Your goal:
Going line by line through the entries below, count those that contain "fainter". Give the number by itself.
►
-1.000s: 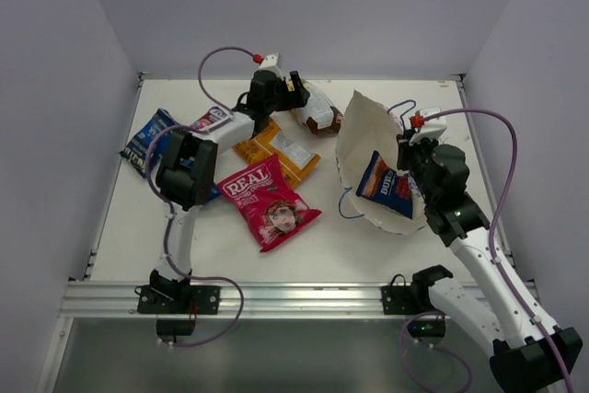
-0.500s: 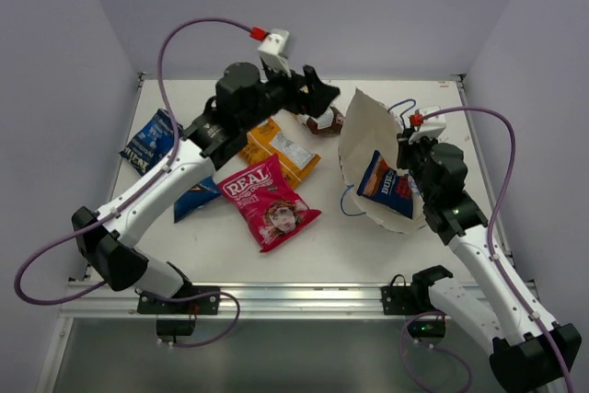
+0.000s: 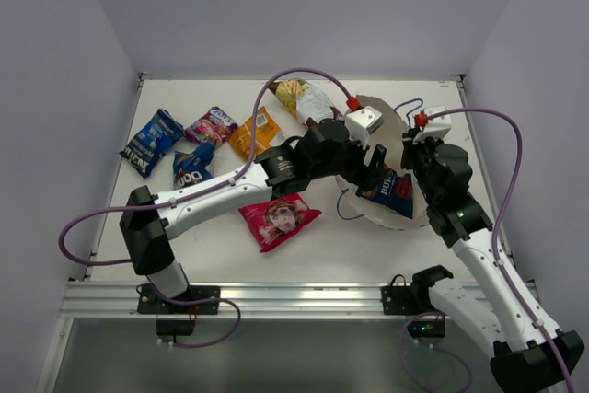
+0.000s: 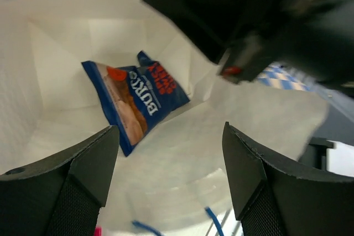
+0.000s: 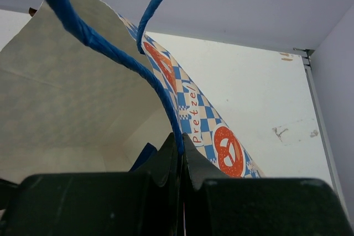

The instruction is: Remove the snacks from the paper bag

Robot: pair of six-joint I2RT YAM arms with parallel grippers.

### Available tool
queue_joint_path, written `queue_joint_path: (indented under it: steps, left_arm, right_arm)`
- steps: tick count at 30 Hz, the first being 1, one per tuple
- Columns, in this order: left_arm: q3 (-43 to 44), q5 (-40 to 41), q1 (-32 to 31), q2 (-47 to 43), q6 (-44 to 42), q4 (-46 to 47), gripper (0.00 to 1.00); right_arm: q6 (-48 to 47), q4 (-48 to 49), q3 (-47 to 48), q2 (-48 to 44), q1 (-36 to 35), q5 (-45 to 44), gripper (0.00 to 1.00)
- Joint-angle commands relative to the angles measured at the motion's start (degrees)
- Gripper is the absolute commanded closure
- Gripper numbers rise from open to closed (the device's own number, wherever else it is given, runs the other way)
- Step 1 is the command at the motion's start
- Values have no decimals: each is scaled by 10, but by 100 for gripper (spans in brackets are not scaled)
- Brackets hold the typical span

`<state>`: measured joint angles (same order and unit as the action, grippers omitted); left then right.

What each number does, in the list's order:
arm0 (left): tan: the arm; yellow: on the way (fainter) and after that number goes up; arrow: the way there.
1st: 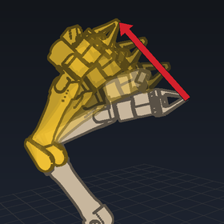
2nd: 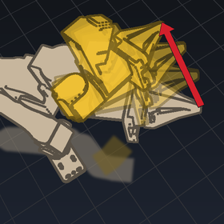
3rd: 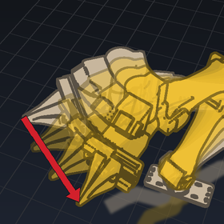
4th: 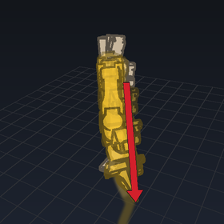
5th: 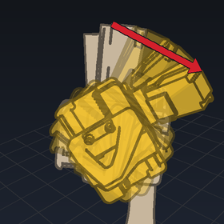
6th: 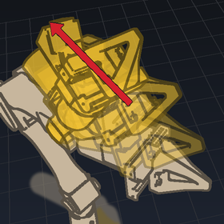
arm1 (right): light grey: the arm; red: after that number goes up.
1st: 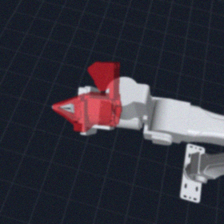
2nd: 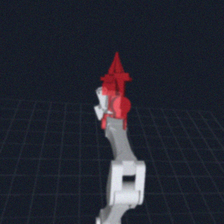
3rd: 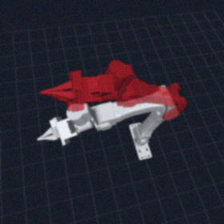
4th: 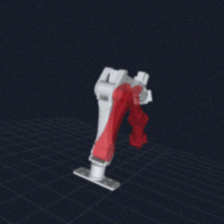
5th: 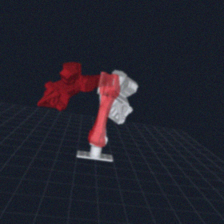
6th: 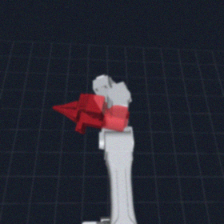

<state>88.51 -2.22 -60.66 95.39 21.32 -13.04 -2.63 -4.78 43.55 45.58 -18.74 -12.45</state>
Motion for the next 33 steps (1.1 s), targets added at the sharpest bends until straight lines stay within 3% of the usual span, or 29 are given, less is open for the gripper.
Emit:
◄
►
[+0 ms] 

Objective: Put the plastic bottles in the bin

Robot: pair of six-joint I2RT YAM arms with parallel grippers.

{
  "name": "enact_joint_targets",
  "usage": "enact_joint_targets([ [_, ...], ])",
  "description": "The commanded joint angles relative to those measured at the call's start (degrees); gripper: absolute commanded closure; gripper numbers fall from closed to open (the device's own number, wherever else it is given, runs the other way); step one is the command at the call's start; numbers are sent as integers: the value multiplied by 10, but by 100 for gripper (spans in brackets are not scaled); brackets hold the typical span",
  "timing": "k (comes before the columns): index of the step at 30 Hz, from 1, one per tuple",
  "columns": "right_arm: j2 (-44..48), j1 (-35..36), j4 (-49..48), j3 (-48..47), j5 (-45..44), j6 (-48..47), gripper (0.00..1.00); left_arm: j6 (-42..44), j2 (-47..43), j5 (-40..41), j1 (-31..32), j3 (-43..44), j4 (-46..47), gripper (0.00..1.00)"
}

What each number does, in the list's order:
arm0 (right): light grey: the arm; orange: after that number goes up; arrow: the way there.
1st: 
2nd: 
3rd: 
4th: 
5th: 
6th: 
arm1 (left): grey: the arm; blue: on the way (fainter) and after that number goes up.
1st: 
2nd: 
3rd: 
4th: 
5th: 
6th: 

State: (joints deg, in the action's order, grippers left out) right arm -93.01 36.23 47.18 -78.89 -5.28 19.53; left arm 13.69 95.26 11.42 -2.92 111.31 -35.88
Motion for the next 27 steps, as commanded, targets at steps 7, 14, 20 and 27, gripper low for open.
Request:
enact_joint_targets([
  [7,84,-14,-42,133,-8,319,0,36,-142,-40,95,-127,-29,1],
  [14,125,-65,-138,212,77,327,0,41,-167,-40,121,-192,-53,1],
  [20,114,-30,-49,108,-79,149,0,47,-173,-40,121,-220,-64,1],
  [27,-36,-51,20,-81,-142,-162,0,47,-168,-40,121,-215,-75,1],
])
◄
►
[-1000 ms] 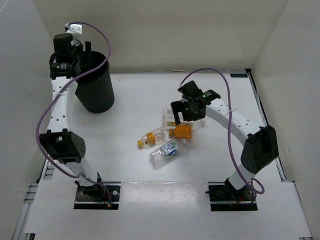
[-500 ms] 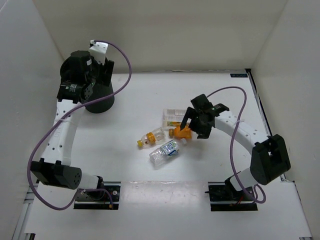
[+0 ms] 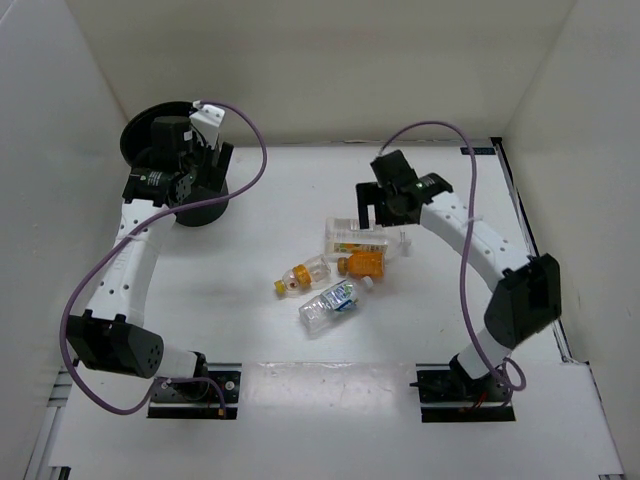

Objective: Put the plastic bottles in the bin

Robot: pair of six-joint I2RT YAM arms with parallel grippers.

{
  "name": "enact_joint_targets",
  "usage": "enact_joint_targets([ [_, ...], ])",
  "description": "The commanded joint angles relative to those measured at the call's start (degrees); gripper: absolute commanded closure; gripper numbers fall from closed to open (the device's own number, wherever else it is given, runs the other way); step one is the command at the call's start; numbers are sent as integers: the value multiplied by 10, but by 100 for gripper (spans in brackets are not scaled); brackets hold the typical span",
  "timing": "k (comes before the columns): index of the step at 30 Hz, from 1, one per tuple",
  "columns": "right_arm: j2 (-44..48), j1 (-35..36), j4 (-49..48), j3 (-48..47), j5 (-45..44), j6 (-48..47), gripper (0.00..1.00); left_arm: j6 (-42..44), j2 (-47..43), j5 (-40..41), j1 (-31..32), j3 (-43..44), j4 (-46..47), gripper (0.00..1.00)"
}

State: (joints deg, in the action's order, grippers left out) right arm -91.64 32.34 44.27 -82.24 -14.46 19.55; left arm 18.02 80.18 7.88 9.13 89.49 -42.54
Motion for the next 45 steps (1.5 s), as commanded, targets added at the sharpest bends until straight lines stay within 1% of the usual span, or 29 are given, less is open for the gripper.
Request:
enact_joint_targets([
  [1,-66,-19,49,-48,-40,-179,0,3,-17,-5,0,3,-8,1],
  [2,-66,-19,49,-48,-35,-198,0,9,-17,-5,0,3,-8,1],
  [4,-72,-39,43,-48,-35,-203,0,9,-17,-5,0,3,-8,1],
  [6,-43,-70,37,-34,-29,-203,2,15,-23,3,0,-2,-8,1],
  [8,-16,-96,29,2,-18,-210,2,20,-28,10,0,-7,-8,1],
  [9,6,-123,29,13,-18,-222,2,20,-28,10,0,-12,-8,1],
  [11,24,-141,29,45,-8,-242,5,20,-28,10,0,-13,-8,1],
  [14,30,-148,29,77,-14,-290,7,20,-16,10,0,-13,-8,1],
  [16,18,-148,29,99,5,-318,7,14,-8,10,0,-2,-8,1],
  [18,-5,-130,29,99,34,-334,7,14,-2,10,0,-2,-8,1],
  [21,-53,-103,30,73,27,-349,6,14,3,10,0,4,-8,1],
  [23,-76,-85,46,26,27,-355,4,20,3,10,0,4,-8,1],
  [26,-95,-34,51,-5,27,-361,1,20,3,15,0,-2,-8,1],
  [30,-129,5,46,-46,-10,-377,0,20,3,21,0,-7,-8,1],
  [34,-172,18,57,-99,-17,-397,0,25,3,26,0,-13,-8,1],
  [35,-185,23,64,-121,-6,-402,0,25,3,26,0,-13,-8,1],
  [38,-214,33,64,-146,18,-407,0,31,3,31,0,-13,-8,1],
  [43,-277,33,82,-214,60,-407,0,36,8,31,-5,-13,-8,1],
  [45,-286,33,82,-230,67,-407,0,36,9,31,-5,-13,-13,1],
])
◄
Result of the exercise:
2